En el campo de la animación, todos los ejemplos antedichos responden de forma obvia a estos esquemas, pero “los que mejor han sabido copiar esa fisonomía para atraer al espectador, con ojos desproporcionados y usando imágenes tomadas de arriba hacia abajo para generar esa ternura, son los japoneses”, subraya Angulo, que recuerda el impacto en España la irrupción del serial Heidi, cuyos personajes diseñó el maestro Hayao Miyazaki.
Esta respuesta hacia el cachorro de otra especie (aunque sea una especie inventada, como estos minions), que eventualmente se ha registrado en otros mamíferos superiores –que adoptan huérfanos de otra especie– es de singular intensidad en el animal humano. Y hay una lógica biológica en ello: la especie humana, por el tamaño del neonato respecto al hueco pélvico y al limitado número de individuos por camada –habitualmente, uno– es una de las que mayor inversión de energía requiere en su reproducción, como señalaba el biólogo premio Pulitzer Jared Diamond. Angulo lo resume: “Los padres deben acompañar al bebé durante varios años, y aun cuando ya no esté indefenso, deberá ser educado en las dinámicas sociales del grupo o la tribu varios años más”. Tiene, pues, todo el sentido que sintamos devoción por las crías en mayor medida que ningún otro mamífero. En plata: somos más susceptibles a ablandarnos ante lo cuqui.

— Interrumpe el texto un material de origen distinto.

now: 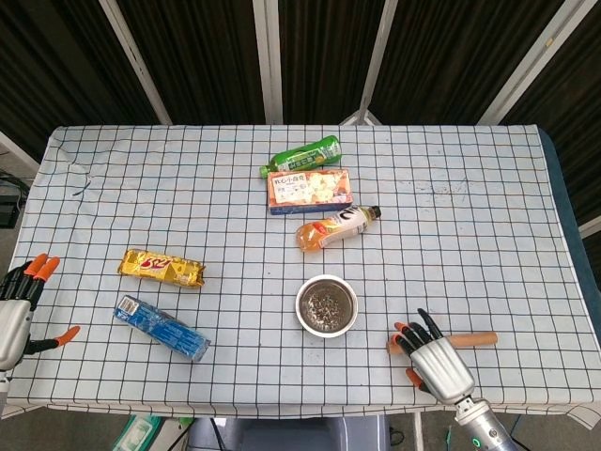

Esa puede ser también una de las razones por las que somos una especie que adopta mascotas. Aunque la utilidad evolutiva de nuestra relación con otros animales es obvia –todas las especies ganaderas, domesticado en beneficio de nuestra supervivencia–, menos clara está nuestra tendencia a esa crianza de otros mamíferos: los perros, evolución domesticada de los lobos, pudieron ser en origen una ayuda para la caza, pero hoy es difícil desentrañar la razón de tantos años de relación, años en los que hemos ido logrando variedades, apunta Angulo, en las que “para aproximar su fisionomía a la humana hasta hemos logrado eliminarles el morro”. El biólogo dice que el resumen de las investigaciones confirma que “la adopción de mascotas existe en todas las culturas y desde hace milenios, luego debe suponer una ventaja evolutiva relacionada con la supervivencia o con la reproducción”. Angulo cita el trabajo del biólogo Harold Herzog, Biology, Culture, and the Origins of Pet-Keeping, quien sostiene que es “producto de una evolución cultural basada en la imitación y en al aprendizaje social, pero aún hay mucho por estudiar en ese campo”. A los creadores del olvidadizo pez cirujano, o del VW Escarabajo, en cambio, la razón les dará lo mismo. Les basta saber que funciona. Y que pueden hacernos llorar si quieren.